----- Given records
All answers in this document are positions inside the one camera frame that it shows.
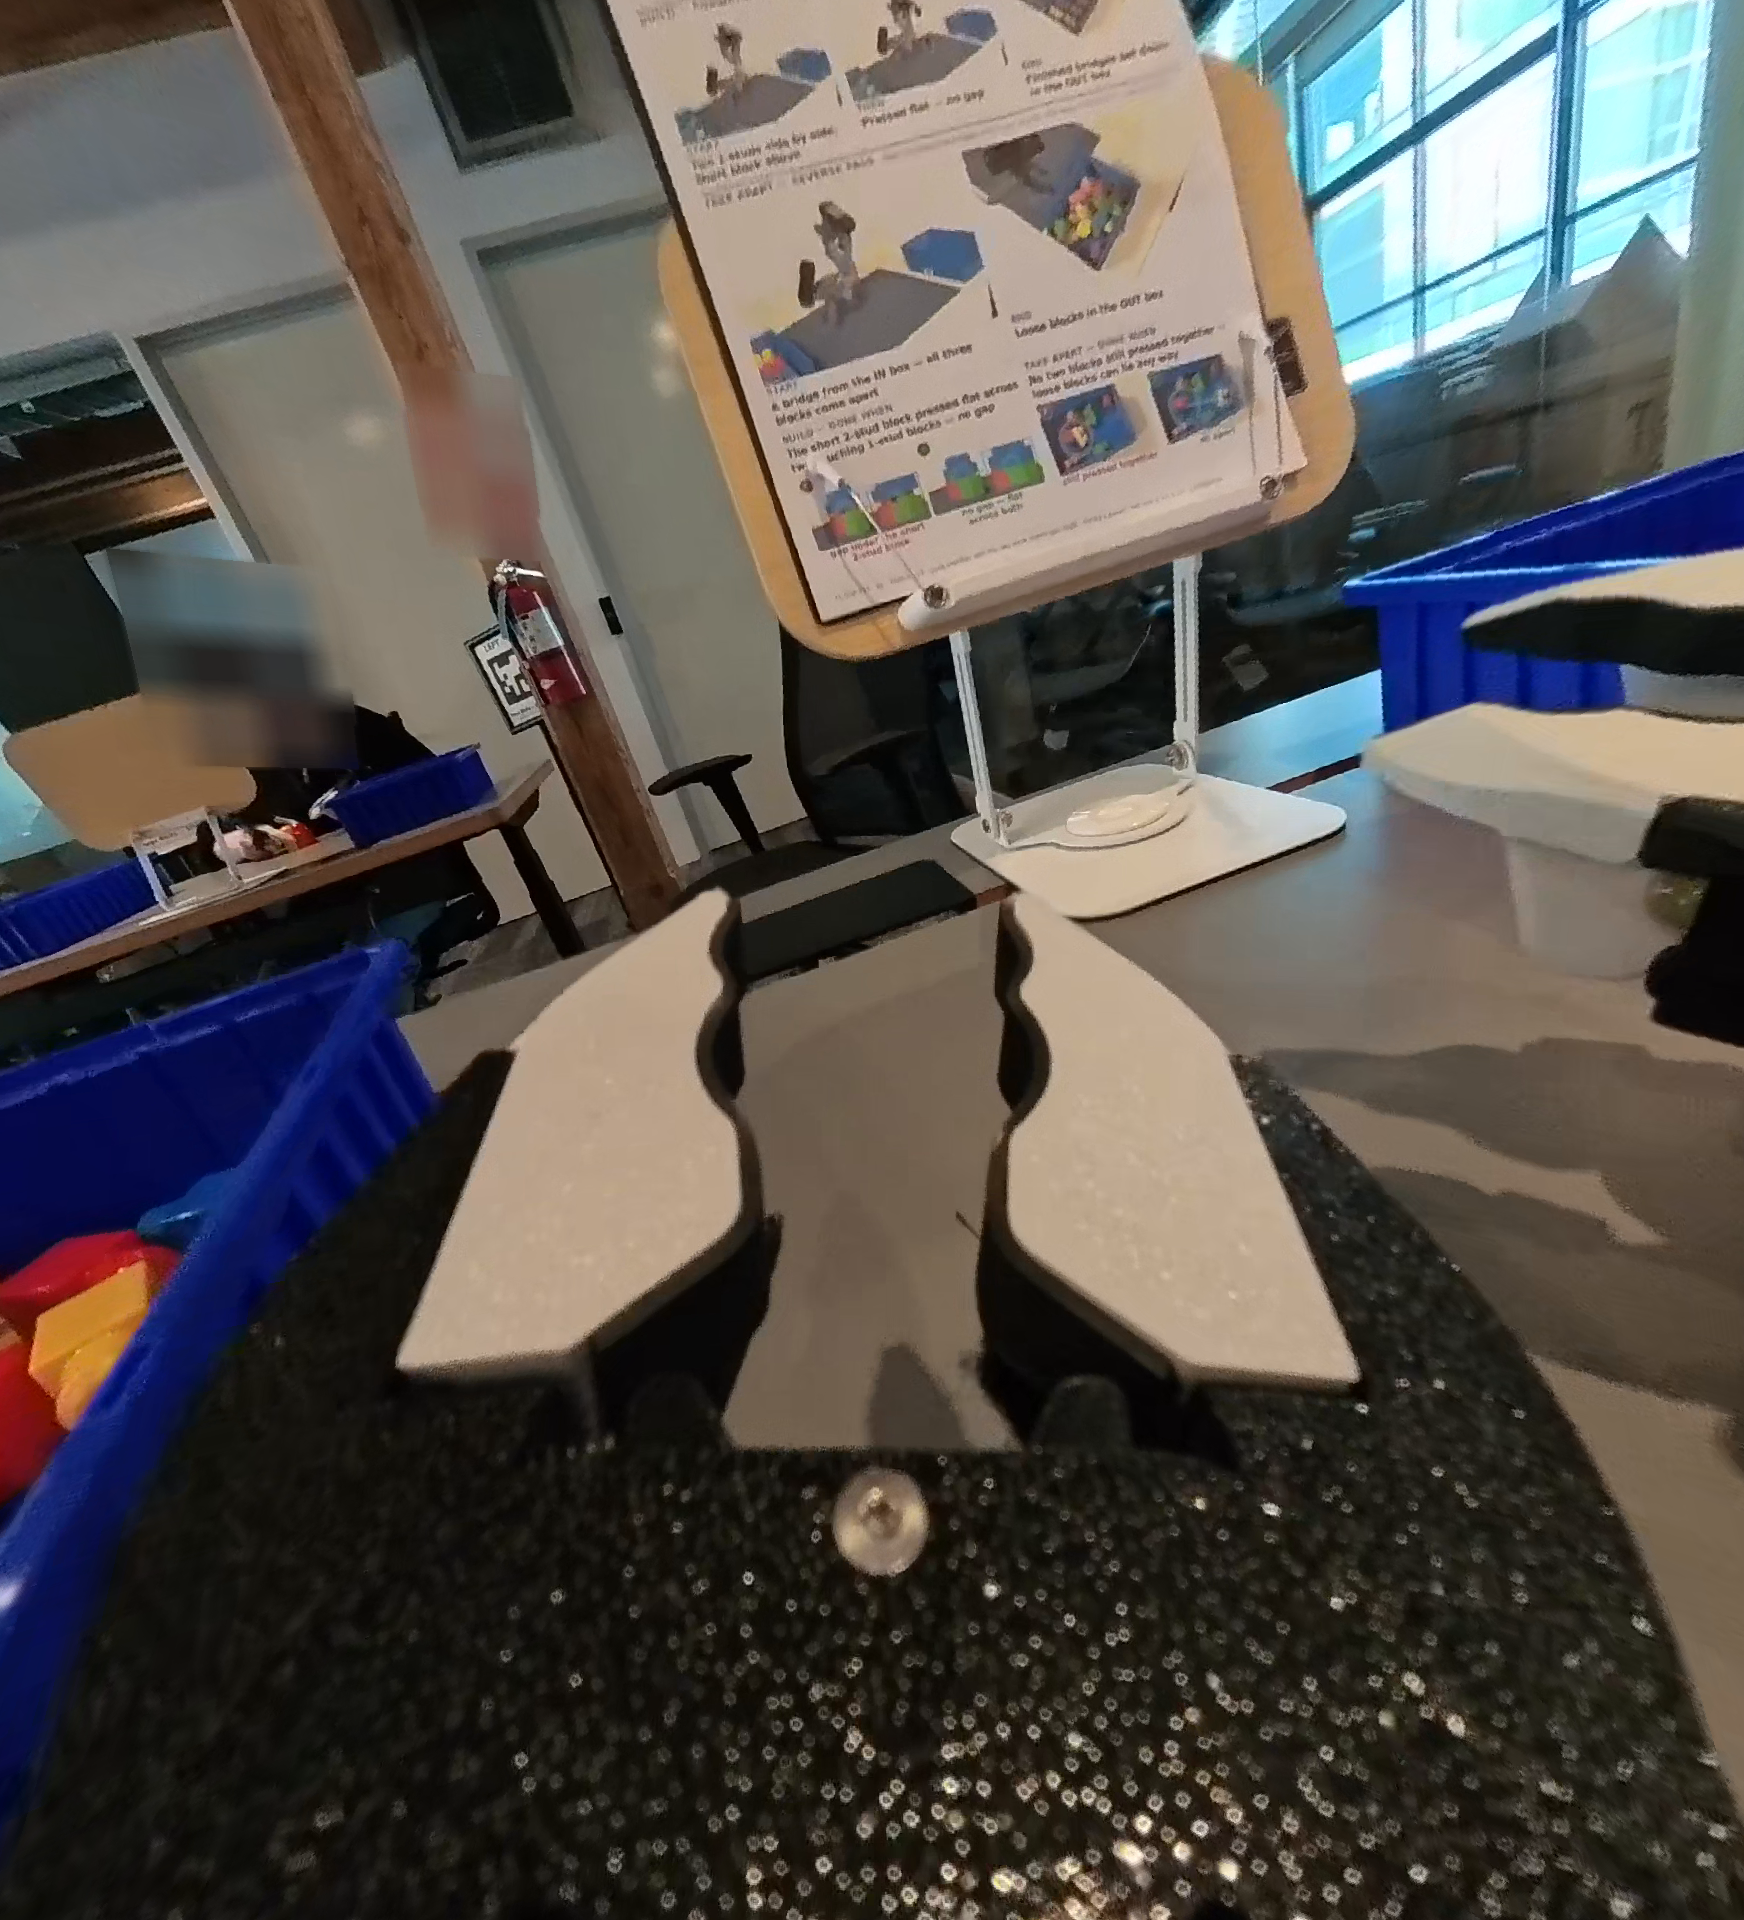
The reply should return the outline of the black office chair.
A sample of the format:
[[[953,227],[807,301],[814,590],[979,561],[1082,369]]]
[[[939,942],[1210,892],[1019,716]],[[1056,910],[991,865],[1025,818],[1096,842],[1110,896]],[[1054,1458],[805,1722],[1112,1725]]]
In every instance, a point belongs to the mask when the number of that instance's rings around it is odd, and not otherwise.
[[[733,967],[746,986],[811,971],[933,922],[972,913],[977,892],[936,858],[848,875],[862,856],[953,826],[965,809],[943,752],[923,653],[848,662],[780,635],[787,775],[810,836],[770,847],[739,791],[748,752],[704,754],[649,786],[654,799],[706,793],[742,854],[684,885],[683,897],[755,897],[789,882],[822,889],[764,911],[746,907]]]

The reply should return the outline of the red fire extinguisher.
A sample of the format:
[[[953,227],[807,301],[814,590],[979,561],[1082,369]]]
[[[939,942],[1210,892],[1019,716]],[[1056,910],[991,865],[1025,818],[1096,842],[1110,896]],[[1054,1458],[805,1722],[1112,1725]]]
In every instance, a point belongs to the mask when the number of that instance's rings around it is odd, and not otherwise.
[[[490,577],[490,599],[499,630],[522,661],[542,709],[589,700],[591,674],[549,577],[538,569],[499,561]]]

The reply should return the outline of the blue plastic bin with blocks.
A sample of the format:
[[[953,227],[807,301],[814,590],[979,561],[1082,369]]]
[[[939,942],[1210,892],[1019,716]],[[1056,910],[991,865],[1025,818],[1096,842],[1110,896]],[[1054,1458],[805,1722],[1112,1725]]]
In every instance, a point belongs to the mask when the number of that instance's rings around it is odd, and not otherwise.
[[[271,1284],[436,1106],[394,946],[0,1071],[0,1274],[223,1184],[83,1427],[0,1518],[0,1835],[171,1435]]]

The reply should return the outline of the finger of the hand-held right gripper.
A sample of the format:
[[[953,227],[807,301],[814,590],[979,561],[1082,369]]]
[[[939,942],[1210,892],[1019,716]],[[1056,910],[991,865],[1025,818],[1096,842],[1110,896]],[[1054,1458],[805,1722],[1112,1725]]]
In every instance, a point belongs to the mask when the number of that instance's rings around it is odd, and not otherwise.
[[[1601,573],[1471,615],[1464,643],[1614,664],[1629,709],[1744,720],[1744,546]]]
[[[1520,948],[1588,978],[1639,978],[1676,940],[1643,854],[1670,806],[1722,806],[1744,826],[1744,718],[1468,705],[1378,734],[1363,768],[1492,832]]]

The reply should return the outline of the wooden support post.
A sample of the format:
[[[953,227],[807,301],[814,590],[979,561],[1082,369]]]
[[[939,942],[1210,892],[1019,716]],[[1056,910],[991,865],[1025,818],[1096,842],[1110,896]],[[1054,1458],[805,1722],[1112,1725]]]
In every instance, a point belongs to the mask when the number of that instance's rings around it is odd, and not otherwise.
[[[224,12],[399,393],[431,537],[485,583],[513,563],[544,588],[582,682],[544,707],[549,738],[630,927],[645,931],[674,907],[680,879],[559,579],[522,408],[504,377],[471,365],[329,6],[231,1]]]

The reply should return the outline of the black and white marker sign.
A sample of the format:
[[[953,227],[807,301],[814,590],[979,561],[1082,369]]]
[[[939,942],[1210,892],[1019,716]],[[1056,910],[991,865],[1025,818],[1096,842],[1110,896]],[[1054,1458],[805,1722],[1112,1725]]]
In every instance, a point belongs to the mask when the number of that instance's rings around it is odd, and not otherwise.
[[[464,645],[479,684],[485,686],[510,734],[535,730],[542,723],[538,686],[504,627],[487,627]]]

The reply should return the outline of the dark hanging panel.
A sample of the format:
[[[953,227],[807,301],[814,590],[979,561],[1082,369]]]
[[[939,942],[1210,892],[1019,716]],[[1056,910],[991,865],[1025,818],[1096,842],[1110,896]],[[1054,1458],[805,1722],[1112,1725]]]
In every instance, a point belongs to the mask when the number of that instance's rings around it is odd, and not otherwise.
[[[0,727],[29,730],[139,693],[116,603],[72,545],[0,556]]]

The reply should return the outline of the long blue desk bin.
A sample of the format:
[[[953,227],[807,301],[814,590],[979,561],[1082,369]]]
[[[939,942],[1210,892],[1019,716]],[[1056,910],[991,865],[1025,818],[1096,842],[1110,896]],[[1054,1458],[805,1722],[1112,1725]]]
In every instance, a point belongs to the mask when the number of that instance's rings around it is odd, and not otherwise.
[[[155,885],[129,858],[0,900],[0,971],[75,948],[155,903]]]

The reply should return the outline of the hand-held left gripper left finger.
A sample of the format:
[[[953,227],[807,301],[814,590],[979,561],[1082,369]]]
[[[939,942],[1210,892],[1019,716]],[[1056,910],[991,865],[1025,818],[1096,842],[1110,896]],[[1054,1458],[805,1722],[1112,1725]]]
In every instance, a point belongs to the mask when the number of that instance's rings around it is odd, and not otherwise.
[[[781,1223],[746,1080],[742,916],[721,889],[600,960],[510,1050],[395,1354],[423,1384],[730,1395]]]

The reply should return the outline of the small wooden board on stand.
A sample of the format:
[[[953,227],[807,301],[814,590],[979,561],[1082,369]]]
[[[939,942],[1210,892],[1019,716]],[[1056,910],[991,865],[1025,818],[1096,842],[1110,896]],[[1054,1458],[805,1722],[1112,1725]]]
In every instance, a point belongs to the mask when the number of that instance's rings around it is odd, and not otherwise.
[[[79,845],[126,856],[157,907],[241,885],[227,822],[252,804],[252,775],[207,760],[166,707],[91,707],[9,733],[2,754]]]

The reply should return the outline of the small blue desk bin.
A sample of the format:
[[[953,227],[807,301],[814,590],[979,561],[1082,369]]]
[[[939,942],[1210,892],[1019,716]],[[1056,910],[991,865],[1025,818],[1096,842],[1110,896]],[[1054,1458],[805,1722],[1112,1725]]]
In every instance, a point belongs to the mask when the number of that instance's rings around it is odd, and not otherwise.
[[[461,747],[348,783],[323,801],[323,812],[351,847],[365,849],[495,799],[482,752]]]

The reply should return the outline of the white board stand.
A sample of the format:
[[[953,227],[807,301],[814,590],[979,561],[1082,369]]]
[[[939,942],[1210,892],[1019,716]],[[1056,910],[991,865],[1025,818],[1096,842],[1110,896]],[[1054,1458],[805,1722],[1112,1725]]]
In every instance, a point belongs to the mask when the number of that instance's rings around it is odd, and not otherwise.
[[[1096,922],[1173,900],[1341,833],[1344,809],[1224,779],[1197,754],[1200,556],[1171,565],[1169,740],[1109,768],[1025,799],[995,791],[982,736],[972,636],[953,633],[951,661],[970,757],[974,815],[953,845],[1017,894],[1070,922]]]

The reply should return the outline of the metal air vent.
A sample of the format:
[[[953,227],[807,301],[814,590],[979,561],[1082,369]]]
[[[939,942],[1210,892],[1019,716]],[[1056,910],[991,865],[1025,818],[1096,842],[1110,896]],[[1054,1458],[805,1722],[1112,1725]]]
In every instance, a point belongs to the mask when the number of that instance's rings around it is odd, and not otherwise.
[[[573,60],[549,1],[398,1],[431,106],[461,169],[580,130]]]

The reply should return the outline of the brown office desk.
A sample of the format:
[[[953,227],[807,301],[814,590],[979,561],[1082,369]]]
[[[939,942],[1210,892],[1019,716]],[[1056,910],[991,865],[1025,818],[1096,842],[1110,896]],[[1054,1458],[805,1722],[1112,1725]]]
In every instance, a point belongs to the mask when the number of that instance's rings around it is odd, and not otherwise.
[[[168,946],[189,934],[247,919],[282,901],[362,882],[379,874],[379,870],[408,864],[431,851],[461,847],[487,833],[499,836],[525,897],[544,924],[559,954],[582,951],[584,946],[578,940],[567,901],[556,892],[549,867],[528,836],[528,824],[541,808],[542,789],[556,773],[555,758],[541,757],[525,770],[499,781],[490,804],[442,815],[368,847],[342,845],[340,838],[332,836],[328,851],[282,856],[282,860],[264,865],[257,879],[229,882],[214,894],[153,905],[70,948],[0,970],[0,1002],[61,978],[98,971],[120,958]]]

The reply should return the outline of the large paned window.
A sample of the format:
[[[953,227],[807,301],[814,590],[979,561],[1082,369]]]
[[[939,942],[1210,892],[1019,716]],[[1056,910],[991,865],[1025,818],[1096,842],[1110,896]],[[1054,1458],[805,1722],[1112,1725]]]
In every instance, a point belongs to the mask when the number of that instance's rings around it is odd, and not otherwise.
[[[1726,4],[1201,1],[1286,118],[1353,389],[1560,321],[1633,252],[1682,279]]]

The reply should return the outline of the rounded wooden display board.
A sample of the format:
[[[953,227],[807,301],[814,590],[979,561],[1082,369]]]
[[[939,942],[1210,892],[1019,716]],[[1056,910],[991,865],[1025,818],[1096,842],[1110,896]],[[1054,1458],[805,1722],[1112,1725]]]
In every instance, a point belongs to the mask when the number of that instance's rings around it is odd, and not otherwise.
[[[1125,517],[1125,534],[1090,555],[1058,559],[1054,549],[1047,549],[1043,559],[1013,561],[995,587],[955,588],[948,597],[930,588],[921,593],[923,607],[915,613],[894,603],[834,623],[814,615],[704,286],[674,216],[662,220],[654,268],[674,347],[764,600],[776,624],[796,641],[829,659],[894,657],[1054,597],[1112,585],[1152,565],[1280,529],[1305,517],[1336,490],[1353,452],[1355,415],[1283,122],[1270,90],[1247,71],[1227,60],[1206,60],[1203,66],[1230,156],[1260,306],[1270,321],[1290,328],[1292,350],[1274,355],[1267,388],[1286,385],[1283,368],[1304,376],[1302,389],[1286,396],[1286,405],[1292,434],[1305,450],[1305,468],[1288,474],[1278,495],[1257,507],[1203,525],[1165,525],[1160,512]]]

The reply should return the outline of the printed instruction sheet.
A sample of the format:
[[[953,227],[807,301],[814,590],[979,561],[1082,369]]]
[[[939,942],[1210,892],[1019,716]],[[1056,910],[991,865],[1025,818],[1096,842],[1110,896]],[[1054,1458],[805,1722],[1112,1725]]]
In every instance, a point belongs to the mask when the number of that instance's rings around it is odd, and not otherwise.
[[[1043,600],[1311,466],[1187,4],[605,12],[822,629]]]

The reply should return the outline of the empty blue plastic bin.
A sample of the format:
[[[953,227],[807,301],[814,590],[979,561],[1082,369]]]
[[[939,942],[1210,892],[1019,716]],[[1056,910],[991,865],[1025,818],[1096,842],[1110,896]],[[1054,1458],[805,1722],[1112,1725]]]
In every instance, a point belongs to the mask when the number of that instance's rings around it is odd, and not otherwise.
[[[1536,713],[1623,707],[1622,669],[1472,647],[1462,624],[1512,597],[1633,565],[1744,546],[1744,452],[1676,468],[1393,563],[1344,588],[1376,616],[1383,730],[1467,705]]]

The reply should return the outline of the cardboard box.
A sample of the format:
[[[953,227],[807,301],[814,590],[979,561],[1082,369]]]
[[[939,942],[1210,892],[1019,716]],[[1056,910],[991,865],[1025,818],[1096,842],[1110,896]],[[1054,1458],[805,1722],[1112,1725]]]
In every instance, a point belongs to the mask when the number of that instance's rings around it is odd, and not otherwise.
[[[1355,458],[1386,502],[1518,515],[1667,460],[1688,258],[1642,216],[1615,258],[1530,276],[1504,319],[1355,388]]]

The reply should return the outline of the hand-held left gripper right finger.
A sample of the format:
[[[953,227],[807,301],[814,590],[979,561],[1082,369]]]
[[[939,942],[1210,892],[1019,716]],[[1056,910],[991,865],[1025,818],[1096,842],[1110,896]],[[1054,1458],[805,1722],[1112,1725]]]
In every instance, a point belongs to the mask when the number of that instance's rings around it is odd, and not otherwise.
----------
[Problem details]:
Looking at the material above, count the lines where the word "held" occurs, and answer with that count alone.

[Result]:
3